▶ _Activity_
Repeat the data precisely as given.

Extracted records:
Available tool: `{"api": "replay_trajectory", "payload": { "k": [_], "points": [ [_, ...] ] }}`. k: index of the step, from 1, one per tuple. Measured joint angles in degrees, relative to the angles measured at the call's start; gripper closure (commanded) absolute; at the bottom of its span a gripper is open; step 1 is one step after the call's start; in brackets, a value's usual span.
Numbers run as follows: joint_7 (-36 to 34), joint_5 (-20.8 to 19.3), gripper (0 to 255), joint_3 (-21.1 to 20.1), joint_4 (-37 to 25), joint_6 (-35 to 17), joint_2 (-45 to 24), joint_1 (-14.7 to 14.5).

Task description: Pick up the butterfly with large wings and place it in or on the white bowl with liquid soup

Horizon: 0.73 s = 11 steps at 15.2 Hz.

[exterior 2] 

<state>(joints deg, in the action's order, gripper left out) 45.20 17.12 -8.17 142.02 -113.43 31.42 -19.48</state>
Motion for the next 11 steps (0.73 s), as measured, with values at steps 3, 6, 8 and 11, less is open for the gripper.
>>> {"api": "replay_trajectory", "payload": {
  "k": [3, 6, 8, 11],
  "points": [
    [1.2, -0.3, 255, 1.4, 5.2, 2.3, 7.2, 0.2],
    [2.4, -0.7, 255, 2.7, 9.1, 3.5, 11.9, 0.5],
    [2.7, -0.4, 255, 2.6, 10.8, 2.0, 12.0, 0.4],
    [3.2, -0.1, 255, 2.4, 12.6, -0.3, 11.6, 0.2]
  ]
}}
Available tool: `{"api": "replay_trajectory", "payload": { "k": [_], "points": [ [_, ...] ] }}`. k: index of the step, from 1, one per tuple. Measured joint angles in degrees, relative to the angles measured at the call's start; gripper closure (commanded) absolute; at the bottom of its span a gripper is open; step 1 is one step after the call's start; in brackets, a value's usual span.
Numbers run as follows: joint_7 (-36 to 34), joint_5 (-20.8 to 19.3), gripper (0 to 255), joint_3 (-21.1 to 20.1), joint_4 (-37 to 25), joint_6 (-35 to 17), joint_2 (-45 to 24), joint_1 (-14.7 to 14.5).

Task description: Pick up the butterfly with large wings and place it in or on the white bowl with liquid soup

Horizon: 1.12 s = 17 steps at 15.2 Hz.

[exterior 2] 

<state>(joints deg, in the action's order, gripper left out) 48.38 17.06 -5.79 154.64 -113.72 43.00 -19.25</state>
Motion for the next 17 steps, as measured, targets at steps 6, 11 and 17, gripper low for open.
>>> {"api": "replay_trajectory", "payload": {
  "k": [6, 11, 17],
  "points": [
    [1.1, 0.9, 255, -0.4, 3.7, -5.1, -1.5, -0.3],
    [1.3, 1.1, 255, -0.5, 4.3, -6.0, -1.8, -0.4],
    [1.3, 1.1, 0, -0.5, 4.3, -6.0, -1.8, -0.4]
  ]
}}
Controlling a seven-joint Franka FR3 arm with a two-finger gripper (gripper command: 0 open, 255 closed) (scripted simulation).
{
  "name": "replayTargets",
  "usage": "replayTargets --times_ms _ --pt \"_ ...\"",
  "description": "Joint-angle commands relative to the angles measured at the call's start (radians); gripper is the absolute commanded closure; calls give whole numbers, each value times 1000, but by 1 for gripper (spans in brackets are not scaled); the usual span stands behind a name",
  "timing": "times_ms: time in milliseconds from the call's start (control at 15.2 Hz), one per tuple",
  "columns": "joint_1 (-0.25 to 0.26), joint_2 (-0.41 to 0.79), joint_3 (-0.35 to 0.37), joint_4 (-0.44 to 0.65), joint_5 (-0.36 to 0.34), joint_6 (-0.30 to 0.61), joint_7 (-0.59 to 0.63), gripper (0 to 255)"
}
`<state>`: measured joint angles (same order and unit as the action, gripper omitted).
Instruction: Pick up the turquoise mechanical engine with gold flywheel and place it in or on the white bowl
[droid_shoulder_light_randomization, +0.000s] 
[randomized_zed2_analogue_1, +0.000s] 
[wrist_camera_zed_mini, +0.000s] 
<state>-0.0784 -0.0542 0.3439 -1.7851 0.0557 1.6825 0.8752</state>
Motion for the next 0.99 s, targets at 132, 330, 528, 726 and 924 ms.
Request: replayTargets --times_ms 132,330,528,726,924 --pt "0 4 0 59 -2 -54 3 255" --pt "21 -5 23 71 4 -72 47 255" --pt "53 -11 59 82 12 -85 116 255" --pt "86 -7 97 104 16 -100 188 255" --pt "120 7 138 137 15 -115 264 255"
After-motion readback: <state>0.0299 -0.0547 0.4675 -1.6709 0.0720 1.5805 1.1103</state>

▶ _Reply_
Available tool: `{"api": "replay_trajectory", "payload": { "k": [_], "points": [ [_, ...] ] }}`. k: index of the step, from 1, one per tuple. Measured joint angles in degrees, relative to the angles measured at the call's start; gripper closure (commanded) absolute; at the bottom of its span a gripper is open; step 1 is one step after the call's start; in brackets, a value's usual span.
Numbers run as follows: joint_7 (-36 to 34), joint_5 (-20.8 to 19.3), gripper (0 to 255), joint_3 (-21.1 to 20.1), joint_4 (-37 to 25), joint_6 (-35 to 17), joint_2 (-45 to 24), joint_1 (-14.7 to 14.5).

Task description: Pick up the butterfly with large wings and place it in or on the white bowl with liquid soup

Horizon: 0.73 s = 11 steps at 15.2 Hz.

[exterior 2] 

<state>(joints deg, in the action's order, gripper left out) 45.20 17.12 -8.17 142.02 -113.43 31.42 -19.48</state>
Motion for the next 11 steps (0.73 s), as measured, with values at steps 3, 6, 8 and 11, less is open for the gripper.
>>> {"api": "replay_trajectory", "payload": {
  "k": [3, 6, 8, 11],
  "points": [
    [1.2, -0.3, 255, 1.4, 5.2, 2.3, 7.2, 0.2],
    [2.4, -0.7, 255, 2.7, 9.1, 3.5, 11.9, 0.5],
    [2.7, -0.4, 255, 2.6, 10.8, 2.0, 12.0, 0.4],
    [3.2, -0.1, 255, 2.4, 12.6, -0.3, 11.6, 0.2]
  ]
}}
Available tool: `{"api": "replay_trajectory", "payload": { "k": [_], "points": [ [_, ...] ] }}`. k: index of the step, from 1, one per tuple. Measured joint angles in degrees, relative to the angles measured at the call's start; gripper closure (commanded) absolute; at the bottom of its span a gripper is open; step 1 is one step after the call's start; in brackets, a value's usual span.
Numbers run as follows: joint_7 (-36 to 34), joint_5 (-20.8 to 19.3), gripper (0 to 255), joint_3 (-21.1 to 20.1), joint_4 (-37 to 25), joint_6 (-35 to 17), joint_2 (-45 to 24), joint_1 (-14.7 to 14.5).

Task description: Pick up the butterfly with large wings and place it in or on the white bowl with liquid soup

Horizon: 1.12 s = 17 steps at 15.2 Hz.

[exterior 2] 

<state>(joints deg, in the action's order, gripper left out) 48.38 17.06 -5.79 154.64 -113.72 43.00 -19.25</state>
Motion for the next 17 steps, as measured, targets at steps 6, 11 and 17, gripper low for open.
>>> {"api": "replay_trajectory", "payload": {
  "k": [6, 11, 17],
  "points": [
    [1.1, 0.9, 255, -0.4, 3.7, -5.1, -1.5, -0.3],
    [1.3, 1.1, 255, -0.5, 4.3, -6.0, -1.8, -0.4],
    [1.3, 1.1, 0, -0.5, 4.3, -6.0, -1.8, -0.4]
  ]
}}
Controlling a seven-joint Franka FR3 arm with a two-finger gripper (gripper command: 0 open, 255 closed) (scripted simulation).
{
  "name": "replayTargets",
  "usage": "replayTargets --times_ms _ --pt \"_ ...\"",
  "description": "Joint-angle commands relative to the angles measured at the call's start (radians); gripper is the absolute commanded closure; calls give whole numbers, each value times 1000, but by 1 for gripper (spans in brackets are not scaled); the usual span stands behind a name",
  "timing": "times_ms: time in milliseconds from the call's start (control at 15.2 Hz), one per tuple",
  "columns": "joint_1 (-0.25 to 0.26), joint_2 (-0.41 to 0.79), joint_3 (-0.35 to 0.37), joint_4 (-0.44 to 0.65), joint_5 (-0.36 to 0.34), joint_6 (-0.30 to 0.61), joint_7 (-0.59 to 0.63), gripper (0 to 255)"
}
`<state>`: measured joint angles (same order and unit as the action, gripper omitted).
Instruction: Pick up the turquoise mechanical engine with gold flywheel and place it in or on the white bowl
[droid_shoulder_light_randomization, +0.000s] 
[randomized_zed2_analogue_1, +0.000s] 
[wrist_camera_zed_mini, +0.000s] 
<state>-0.0784 -0.0542 0.3439 -1.7851 0.0557 1.6825 0.8752</state>
Motion for the next 0.99 s, targets at 132, 330, 528, 726 and 924 ms.
Request: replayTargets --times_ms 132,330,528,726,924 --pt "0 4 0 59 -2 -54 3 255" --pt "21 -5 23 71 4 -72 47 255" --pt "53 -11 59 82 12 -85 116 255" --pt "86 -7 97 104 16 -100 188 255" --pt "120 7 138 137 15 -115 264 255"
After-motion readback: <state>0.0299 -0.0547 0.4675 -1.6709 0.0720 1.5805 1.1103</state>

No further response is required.